NOTES TO THE CONSOLIDATED FINANCIAL STATEMENTS—(Continued)

 

7. COMMITMENTS AND CONTINGENCIES

 

FPSO Charter

 

In October 2007, the Company entered into an amendment with the owner of the FPSO chartered for the Etame field to extend the contract until September 2015. In connection with the charter of the FPSO, the Company, as operator of the Etame field, guaranteed the charter payments through the same period. The charter continues for two years beyond that period unless one year’s prior notice is given to the owner of the FPSO. The Company obtained several guarantees from its partners for their share of the charter payment. The Company’s share of the charter payment is 28.1%. The Company believes the need for performance under the charter guarantee is remote.

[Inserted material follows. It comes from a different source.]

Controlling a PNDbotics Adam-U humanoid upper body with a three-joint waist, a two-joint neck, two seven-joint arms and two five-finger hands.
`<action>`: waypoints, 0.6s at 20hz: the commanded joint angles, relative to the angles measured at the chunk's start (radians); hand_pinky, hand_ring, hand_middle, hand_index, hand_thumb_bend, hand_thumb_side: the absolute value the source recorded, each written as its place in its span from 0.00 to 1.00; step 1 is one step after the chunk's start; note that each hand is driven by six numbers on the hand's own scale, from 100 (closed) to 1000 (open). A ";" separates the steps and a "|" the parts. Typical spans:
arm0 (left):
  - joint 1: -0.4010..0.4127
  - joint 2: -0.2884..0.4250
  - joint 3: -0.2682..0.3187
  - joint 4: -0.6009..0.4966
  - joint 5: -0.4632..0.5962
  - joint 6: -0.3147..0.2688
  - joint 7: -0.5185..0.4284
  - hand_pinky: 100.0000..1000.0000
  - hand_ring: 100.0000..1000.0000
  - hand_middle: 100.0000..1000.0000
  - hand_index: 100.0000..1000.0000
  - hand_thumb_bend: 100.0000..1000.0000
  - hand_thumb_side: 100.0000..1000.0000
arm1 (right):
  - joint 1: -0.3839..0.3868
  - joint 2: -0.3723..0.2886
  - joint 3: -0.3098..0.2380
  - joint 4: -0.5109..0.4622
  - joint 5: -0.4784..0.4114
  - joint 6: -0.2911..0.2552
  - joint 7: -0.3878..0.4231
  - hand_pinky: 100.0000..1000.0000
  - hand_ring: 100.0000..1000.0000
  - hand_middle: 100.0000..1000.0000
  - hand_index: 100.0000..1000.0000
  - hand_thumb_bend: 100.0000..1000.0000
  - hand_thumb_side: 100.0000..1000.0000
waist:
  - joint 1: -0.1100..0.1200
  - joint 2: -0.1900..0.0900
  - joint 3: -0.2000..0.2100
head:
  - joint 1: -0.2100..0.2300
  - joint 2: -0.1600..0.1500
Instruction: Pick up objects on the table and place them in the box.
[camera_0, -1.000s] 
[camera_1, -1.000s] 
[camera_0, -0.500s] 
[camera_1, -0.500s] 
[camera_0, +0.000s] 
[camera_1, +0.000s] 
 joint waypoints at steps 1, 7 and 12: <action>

The estimated obligations for the annual charter payment and the Company’s share of the charter payments through the end of the charter are as follows: (in thousands)

 

Year

   Full Charter Payment      Company Share  

2012

   $ 16,879       $ 4,739   

2013

     16,833         4,726   

2014

     16,833         4,726   

2015

     11,621         3,263   
  

 

 

    

 

 

 

Total

   $ 62,166       $ 17,454   
  

 

 

    

 

 

 

 

The Company has recorded a liability of $0.4 million at December 31, 2011 representing the guarantee’s fair value.

 

The Company’s share of charter expense, including a $0.25 per bbl charter fee for production up to 20,000 BOPD and a $2.50 per bbl charter fee for those bbls produced in excess of 20,000 BOPD, was $7.3 million, $7.8 million and $7.4 million for the years ending December 31, 2011, 2010 and 2009, respectively.

 

Other Lease Obligations

 

In addition to the FPSO, the Company has operating lease obligations for rentals as follows: (In thousands)

 

Year

   Gross Obligation      Company Share  

2012

   $ 10,579       $ 3,369   

2013

     4,166         1,500   

2014

     695         532   

2015

     433         433   

2016

     434         434   

Thereafter

     651         651   
  

 

 

    

 

 

 

Total

   $ 16,958       $ 6,919   
  

 

 

    

 

 

 

 

The 2012 and 2013 lease obligation amounts are significantly higher than amounts for years beyond 2013 due to short term contracts for helicopter and marine vessels supporting the offshore Gabon operations.

 

The Company incurred rent expense of $3.6 million, $6.0 million and $5.3 million under operating leases for the years December 31, 2011, 2010 and 2009, respectively.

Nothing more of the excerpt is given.